_TASK DESCRIPTION:_
Below are some records: retype them all exactly, but not the pictures.

_WORKING DATA:_
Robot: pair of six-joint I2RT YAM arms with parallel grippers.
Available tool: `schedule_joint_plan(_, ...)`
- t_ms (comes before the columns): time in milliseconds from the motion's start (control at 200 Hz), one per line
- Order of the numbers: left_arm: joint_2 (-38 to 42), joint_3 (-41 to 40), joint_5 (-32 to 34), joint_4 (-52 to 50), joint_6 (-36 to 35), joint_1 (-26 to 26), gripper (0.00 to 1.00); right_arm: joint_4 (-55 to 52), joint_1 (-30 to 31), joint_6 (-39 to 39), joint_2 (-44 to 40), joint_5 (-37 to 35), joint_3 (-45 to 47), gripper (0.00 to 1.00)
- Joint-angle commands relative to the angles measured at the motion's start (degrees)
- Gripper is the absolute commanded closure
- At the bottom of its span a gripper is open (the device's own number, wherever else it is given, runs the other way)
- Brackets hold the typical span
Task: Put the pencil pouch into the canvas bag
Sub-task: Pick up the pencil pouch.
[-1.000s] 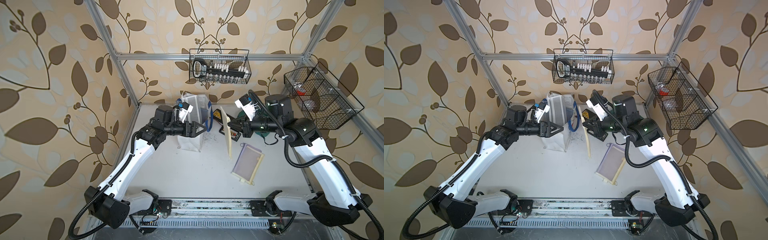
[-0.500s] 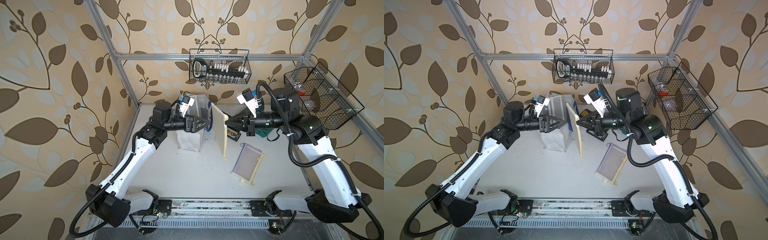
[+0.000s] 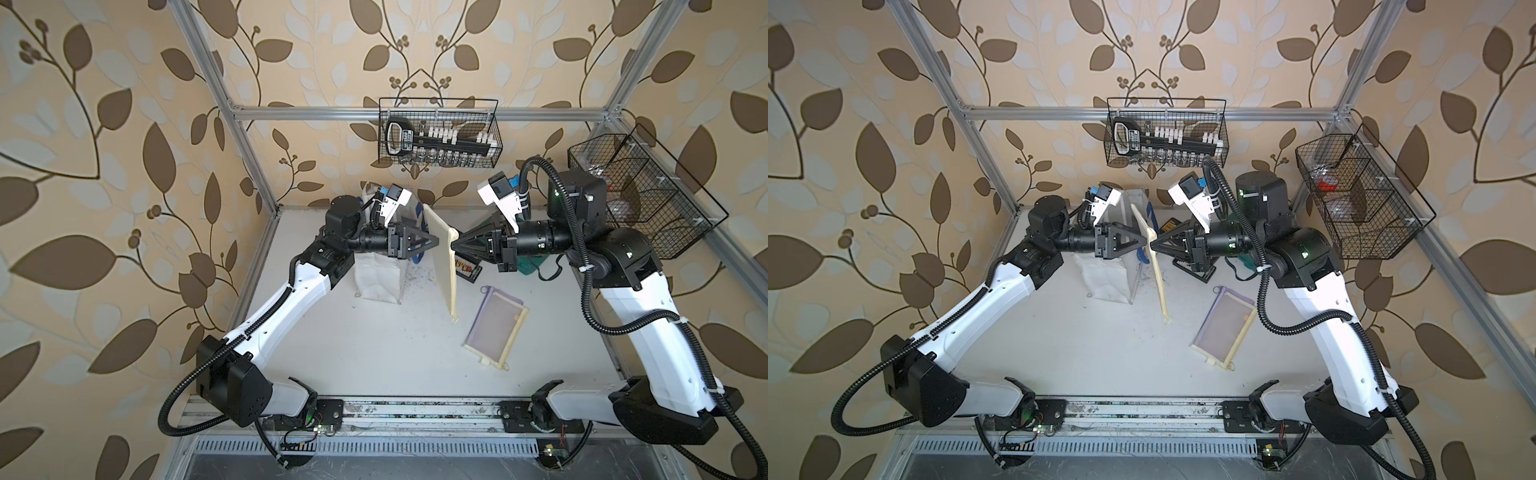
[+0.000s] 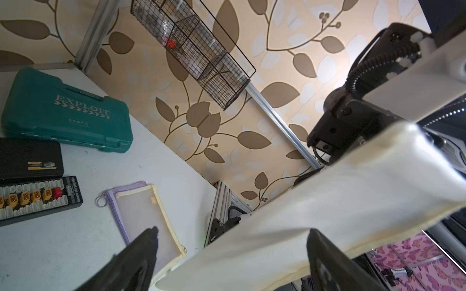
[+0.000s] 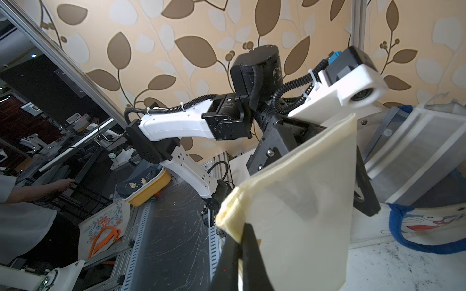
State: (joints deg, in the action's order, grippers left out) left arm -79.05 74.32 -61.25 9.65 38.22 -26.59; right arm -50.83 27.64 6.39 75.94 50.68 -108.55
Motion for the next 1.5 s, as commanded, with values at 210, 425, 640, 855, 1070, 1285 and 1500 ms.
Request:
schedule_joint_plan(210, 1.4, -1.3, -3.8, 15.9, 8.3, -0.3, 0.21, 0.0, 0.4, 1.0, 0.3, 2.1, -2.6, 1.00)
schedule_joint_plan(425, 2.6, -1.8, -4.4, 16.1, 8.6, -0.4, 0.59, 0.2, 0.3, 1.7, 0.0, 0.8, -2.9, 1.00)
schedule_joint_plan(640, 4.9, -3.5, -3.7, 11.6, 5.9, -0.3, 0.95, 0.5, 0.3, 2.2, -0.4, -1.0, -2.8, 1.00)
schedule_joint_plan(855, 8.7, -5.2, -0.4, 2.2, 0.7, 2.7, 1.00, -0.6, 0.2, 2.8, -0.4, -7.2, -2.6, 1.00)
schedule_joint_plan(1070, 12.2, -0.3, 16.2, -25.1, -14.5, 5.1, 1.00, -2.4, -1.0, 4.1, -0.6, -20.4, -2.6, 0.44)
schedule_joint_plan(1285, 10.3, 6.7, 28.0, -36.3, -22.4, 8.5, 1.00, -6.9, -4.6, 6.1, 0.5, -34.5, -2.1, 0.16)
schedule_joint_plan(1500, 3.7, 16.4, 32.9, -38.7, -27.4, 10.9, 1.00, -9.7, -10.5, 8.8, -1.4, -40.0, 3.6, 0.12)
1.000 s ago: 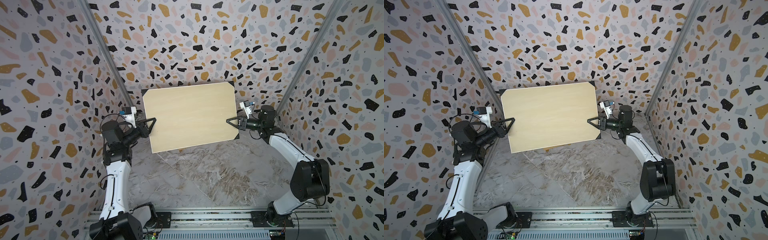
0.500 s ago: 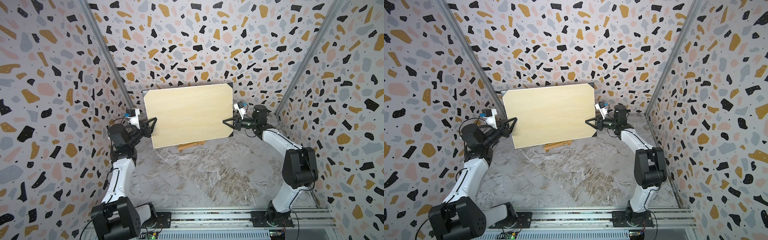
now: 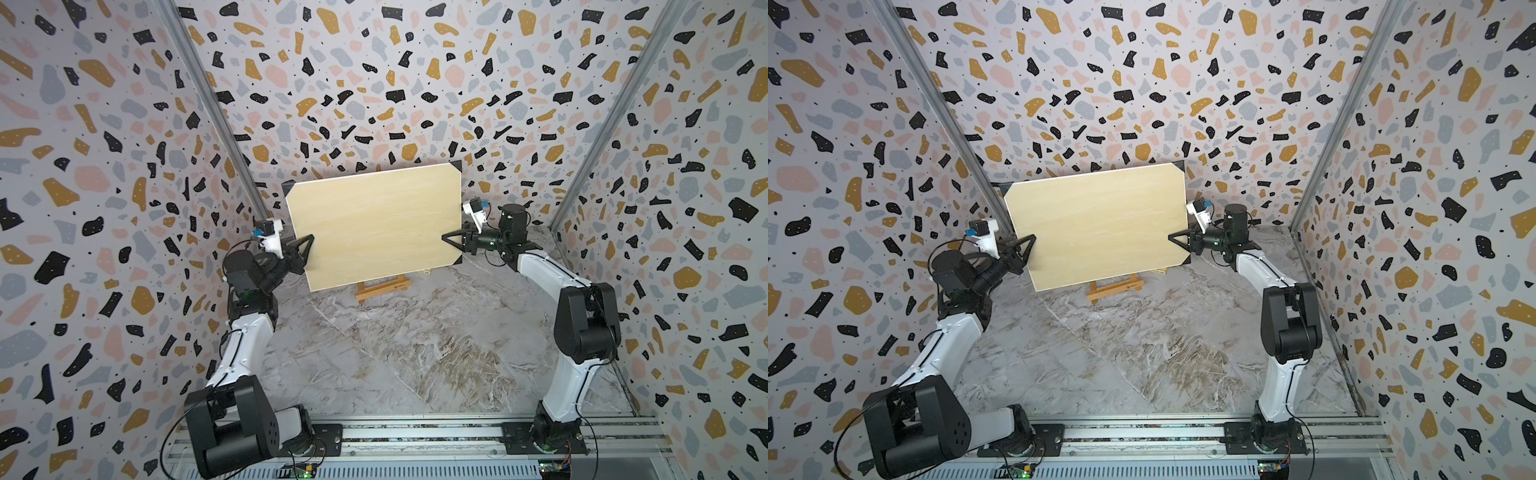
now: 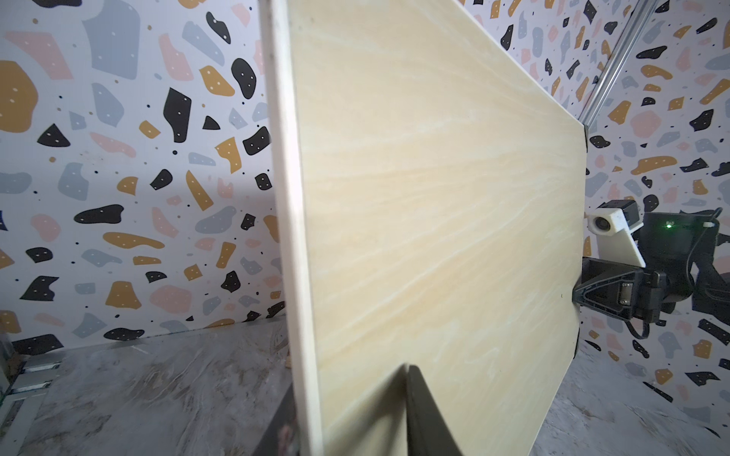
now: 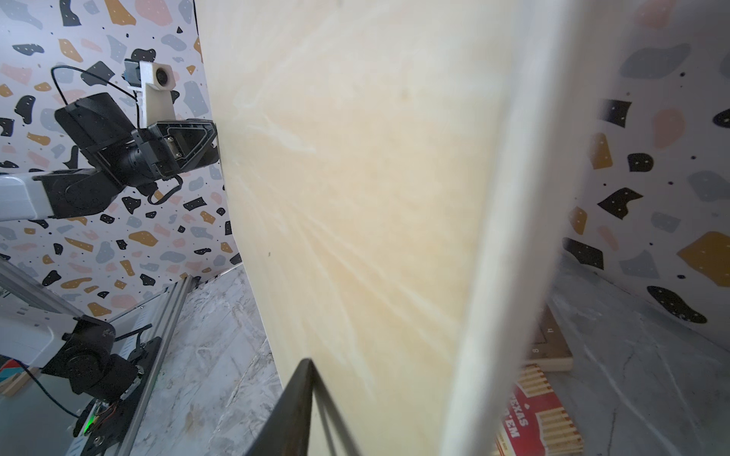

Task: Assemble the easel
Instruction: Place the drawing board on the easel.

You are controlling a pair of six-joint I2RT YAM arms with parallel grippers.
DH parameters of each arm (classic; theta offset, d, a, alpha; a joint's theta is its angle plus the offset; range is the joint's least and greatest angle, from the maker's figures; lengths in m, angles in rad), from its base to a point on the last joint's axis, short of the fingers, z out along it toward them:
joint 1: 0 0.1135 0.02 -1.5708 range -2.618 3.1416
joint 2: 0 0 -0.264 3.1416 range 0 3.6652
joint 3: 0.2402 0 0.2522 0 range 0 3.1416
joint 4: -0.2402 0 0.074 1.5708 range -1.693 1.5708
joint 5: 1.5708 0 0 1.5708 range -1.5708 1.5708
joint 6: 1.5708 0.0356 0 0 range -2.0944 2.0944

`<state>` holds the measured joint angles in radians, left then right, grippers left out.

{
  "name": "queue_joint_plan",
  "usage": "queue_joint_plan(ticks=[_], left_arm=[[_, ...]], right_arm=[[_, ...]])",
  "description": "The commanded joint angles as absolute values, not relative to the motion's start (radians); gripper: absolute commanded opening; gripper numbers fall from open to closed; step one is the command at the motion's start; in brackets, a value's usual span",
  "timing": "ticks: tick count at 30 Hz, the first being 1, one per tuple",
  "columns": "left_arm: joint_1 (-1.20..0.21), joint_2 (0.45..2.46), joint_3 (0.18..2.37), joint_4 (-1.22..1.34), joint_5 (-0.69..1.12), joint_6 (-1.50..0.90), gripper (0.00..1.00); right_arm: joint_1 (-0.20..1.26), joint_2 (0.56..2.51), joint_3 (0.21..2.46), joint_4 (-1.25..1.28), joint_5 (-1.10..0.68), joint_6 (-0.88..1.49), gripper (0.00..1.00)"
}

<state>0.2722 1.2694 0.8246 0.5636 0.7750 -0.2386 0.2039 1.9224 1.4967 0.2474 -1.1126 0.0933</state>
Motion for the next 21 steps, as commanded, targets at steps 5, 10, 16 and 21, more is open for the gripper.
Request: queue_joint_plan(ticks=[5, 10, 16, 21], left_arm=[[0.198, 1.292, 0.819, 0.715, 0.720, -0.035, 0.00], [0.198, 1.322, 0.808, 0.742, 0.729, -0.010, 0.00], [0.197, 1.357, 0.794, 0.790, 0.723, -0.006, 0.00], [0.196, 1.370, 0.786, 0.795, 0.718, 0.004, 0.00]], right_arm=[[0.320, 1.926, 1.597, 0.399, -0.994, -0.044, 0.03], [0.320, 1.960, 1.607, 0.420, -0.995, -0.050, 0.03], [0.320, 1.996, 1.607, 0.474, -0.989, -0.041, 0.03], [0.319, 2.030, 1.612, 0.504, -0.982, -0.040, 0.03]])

_RESULT:_
Robot: pair of six-joint I2RT YAM arms with parallel grippers.
Available tool: `schedule_joint_plan(_, ...)`
- t_ms (comes before the columns): time in milliseconds from the motion's start (control at 200 Hz), one per line
- Order of the numbers: left_arm: joint_2 (-38 to 42), joint_3 (-41 to 40), joint_5 (-32 to 34), joint_4 (-52 to 50), joint_6 (-36 to 35), joint_1 (-26 to 26), gripper (0.00 to 1.00); right_arm: joint_4 (-55 to 52), joint_1 (-30 to 31), joint_6 (-39 to 39), joint_2 (-44 to 40), joint_5 (-37 to 35), joint_3 (-45 to 47), gripper (0.00 to 1.00)
- Joint-angle commands relative to the angles measured at the motion's start (degrees)
- Gripper is the absolute commanded closure
- At the bottom of its span a gripper is open (the device's own number, wherever else it is given, runs the other way)
- Brackets hold the typical span
Task: Put the pencil pouch into the canvas bag
Sub-task: Pick up the pencil pouch.
[-1.000s] 
[-0.500s] 
[+0.000s] 
[+0.000s] 
[+0.000s] 
State: (joints deg, in the action's order, grippers left out) left arm -79.05 74.32 -61.25 9.65 38.22 -26.59; right arm -50.83 27.64 6.39 75.94 50.68 -108.55
Motion for the next 1.5 s, as commanded, with values at 210, 425, 640, 855, 1070, 1285 and 1500 ms.
Request:
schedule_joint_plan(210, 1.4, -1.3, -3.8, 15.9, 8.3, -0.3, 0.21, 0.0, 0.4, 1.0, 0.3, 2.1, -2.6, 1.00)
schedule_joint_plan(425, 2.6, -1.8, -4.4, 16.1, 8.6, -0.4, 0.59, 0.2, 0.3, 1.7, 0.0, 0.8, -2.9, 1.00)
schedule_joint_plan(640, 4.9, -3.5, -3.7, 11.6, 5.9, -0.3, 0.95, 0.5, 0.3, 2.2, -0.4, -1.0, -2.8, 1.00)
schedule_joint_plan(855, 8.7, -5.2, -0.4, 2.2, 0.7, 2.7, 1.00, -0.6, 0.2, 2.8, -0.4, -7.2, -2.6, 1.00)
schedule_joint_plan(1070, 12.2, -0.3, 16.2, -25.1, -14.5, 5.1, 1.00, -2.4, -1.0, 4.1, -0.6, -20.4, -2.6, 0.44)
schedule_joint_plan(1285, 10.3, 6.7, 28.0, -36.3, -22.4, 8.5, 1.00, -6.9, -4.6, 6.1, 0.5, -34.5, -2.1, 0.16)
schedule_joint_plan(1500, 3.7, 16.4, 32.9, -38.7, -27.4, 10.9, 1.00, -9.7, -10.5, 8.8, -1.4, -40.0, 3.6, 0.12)
1.000 s ago: 
0.500 s ago: 
now: 
now: 
now: 

Task: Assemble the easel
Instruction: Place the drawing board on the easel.

You are controlling a pair of six-joint I2RT YAM arms with parallel grippers.
DH parameters of each arm (classic; theta offset, d, a, alpha; a joint's theta is its angle plus the offset; range is the joint's least and greatest angle, from the maker's figures; lengths in m, angles in rad), from its base to a point on the last joint's axis, short of the fingers, z out along it toward them:
joint 1: 0 0.1135 0.02 -1.5708 range -2.618 3.1416
joint 2: 0 0 -0.264 3.1416 range 0 3.6652
joint 3: 0.2402 0 0.2522 0 range 0 3.1416
joint 4: -0.2402 0 0.074 1.5708 range -1.693 1.5708
joint 5: 1.5708 0 0 1.5708 range -1.5708 1.5708
joint 6: 1.5708 0.0356 0 0 range -2.0944 2.0944

`<state>` holds the measured joint angles in radians, left then right, grippers left out.

{
  "name": "queue_joint_plan",
  "usage": "queue_joint_plan(ticks=[_], left_arm=[[_, ...]], right_arm=[[_, ...]])",
  "description": "The commanded joint angles as absolute values, not relative to the motion's start (radians); gripper: absolute commanded opening; gripper numbers fall from open to closed; step one is the command at the motion's start; in brackets, a value's usual span",
  "timing": "ticks: tick count at 30 Hz, the first being 1, one per tuple",
  "columns": "left_arm: joint_1 (-1.20..0.21), joint_2 (0.45..2.46), joint_3 (0.18..2.37), joint_4 (-1.22..1.34), joint_5 (-0.69..1.12), joint_6 (-1.50..0.90), gripper (0.00..1.00); right_arm: joint_1 (-0.20..1.26), joint_2 (0.56..2.51), joint_3 (0.21..2.46), joint_4 (-1.25..1.28), joint_5 (-1.10..0.68), joint_6 (-0.88..1.49), gripper (0.00..1.00)"
}

<state>0.2722 1.2694 0.8246 0.5636 0.7750 -0.2386 0.2039 1.9224 1.4967 0.2474 -1.1126 0.0933</state>
Motion for the next 21 steps, as commanded, targets at steps 5, 10, 16 and 21, more is open for the gripper.
Request: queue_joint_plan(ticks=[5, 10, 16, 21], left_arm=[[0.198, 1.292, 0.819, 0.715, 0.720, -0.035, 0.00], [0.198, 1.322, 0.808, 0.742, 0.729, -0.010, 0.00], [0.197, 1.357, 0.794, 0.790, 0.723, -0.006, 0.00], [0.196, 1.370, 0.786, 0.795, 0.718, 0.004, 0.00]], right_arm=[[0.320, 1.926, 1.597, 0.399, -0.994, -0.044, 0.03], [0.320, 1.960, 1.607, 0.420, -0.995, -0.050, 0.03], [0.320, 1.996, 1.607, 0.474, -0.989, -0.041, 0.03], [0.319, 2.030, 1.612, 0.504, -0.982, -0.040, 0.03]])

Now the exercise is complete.